Data extract:

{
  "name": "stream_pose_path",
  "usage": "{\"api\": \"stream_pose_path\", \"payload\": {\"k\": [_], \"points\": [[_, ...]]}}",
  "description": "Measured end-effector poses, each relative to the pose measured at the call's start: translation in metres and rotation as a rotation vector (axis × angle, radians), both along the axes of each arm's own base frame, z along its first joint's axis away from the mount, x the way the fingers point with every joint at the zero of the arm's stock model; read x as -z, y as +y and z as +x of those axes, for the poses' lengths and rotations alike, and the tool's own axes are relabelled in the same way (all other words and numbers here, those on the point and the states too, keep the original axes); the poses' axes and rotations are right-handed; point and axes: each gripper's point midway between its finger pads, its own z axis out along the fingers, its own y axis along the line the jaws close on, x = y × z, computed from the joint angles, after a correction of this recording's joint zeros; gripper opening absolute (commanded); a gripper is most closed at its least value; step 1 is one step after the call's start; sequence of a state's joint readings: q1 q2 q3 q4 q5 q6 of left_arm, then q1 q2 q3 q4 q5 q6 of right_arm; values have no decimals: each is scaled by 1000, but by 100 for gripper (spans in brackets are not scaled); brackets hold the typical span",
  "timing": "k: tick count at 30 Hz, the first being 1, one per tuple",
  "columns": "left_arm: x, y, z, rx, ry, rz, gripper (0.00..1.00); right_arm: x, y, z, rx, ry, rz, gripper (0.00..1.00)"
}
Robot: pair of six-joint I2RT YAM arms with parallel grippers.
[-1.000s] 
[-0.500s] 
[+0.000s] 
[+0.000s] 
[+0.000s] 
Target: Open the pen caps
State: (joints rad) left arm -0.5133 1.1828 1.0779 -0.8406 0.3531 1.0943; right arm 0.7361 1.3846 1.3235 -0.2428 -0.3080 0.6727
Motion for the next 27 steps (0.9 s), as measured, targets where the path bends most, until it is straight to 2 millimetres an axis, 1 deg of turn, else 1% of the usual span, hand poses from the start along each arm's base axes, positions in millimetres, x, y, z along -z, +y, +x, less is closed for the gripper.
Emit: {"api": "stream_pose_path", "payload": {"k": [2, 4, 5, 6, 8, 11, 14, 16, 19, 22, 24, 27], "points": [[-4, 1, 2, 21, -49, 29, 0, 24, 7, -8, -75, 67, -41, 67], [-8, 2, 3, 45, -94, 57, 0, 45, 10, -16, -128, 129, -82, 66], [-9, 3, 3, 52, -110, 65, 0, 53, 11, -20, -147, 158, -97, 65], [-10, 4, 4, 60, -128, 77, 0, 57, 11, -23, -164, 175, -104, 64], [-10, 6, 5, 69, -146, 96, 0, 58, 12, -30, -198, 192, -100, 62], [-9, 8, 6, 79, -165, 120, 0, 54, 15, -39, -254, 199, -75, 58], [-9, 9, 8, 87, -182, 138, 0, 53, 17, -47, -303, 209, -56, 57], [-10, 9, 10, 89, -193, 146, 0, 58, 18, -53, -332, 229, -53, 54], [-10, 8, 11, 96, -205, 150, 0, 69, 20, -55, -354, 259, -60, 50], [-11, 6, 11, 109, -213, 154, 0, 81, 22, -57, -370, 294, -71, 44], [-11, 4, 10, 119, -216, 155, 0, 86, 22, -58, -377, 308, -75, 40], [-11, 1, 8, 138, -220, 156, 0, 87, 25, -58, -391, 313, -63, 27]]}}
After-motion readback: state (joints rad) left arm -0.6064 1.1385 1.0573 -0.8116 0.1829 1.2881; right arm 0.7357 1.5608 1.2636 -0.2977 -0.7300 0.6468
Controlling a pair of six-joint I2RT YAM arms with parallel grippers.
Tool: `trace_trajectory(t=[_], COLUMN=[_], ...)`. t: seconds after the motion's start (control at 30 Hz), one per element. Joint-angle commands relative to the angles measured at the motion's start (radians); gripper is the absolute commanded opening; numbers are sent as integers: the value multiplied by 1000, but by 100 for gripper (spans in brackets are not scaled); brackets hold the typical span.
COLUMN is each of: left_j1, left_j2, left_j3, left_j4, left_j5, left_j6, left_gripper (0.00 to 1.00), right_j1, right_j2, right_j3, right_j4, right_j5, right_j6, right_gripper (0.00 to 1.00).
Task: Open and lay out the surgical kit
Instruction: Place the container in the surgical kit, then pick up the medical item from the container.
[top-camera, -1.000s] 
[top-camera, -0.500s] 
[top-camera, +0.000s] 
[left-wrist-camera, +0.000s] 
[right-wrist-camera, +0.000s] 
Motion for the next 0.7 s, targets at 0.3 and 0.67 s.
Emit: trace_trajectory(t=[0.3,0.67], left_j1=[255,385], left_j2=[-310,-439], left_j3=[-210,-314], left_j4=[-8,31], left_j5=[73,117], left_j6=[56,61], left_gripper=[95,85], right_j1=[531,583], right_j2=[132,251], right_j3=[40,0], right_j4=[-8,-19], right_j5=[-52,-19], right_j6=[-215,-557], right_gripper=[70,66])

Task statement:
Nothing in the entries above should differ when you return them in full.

Exercise response:
{
  "name": "stream_pose_path",
  "usage": "{\"api\": \"stream_pose_path\", \"payload\": {\"k\": [_], \"points\": [[_, ...]]}}",
  "description": "Measured end-effector poses, each relative to the pose measured at the call's start: translation in metres and rotation as a rotation vector (axis × angle, radians), both along the axes of each arm's own base frame, z along its first joint's axis away from the mount, x the way the fingers point with every joint at the zero of the arm's stock model; read x as -z, y as +y and z as +x of those axes, for the poses' lengths and rotations alike, and the tool's own axes are relabelled in the same way (all other words and numbers here, those on the point and the states too, keep the original axes); the poses' axes and rotations are right-handed; point and axes: each gripper's point midway between its finger pads, its own z axis out along the fingers, its own y axis along the line the jaws close on, x = y × z, computed from the joint angles, after a correction of this recording's joint zeros; gripper opening absolute (commanded); a gripper is most closed at its least value; step 1 is one step after the call's start; sequence of a state's joint readings: q1 q2 q3 q4 q5 q6 of left_arm, then q1 q2 q3 q4 q5 q6 of right_arm; values have no decimals: each is scaled by 1000, but by 100 for gripper (spans in brackets are not scaled); brackets hold the typical span",
  "timing": "k: tick count at 30 Hz, the first being 1, one per tuple",
  "columns": "left_arm: x, y, z, rx, ry, rz, gripper (0.00..1.00); right_arm: x, y, z, rx, ry, rz, gripper (0.00..1.00)"
}
Robot: pair of six-joint I2RT YAM arms with parallel grippers.
[-1.000s] 
[-0.500s] 
[+0.000s] 
[+0.000s] 
[+0.000s] 
Target: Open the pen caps
State: (joints rad) left arm -0.5133 1.1828 1.0779 -0.8406 0.3531 1.0943; right arm 0.7361 1.3846 1.3235 -0.2428 -0.3080 0.6727
Motion for the next 27 steps (0.9 s), as measured, targets where the path bends most, until it is straight to 2 millimetres an axis, 1 deg of turn, else 1% of the usual span, hand poses from the start along each arm's base axes, positions in millimetres, x, y, z along -z, +y, +x, less is closed for the gripper.
Emit: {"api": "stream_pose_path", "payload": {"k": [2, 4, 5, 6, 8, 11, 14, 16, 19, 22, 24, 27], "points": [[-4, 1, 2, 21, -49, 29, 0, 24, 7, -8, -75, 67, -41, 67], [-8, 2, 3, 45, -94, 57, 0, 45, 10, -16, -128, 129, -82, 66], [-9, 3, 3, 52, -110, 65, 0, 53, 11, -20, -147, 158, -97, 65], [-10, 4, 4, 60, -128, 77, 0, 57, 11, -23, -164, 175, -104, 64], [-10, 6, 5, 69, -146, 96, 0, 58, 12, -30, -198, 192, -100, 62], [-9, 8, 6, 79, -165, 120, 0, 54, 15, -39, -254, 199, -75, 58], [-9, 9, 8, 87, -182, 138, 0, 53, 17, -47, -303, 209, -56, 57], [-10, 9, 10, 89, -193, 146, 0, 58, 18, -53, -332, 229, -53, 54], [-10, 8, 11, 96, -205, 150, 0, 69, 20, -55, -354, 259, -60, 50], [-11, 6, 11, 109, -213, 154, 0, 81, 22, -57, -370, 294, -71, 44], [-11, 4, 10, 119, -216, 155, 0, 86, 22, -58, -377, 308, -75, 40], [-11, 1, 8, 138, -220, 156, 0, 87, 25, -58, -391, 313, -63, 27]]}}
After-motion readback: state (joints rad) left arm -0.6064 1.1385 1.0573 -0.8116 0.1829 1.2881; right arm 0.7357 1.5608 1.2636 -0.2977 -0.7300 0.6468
Controlling a pair of six-joint I2RT YAM arms with parallel grippers.
Tool: `trace_trajectory(t=[_], COLUMN=[_], ...)`. t: seconds after the motion's start (control at 30 Hz), one per element. Joint-angle commands relative to the angles measured at the motion's start (radians); gripper is the absolute commanded opening; numbers are sent as integers: the value multiplied by 1000, but by 100 for gripper (spans in brackets are not scaled); brackets hold the typical span.
COLUMN is each of: left_j1, left_j2, left_j3, left_j4, left_j5, left_j6, left_gripper (0.00 to 1.00), right_j1, right_j2, right_j3, right_j4, right_j5, right_j6, right_gripper (0.00 to 1.00).
Task: Open and lay out the surgical kit
Instruction: Place the container in the surgical kit, then pick up the medical item from the container.
[top-camera, -1.000s] 
[top-camera, -0.500s] 
[top-camera, +0.000s] 
[left-wrist-camera, +0.000s] 
[right-wrist-camera, +0.000s] 
Motion for the next 0.7 s, targets at 0.3 and 0.67 s.
Emit: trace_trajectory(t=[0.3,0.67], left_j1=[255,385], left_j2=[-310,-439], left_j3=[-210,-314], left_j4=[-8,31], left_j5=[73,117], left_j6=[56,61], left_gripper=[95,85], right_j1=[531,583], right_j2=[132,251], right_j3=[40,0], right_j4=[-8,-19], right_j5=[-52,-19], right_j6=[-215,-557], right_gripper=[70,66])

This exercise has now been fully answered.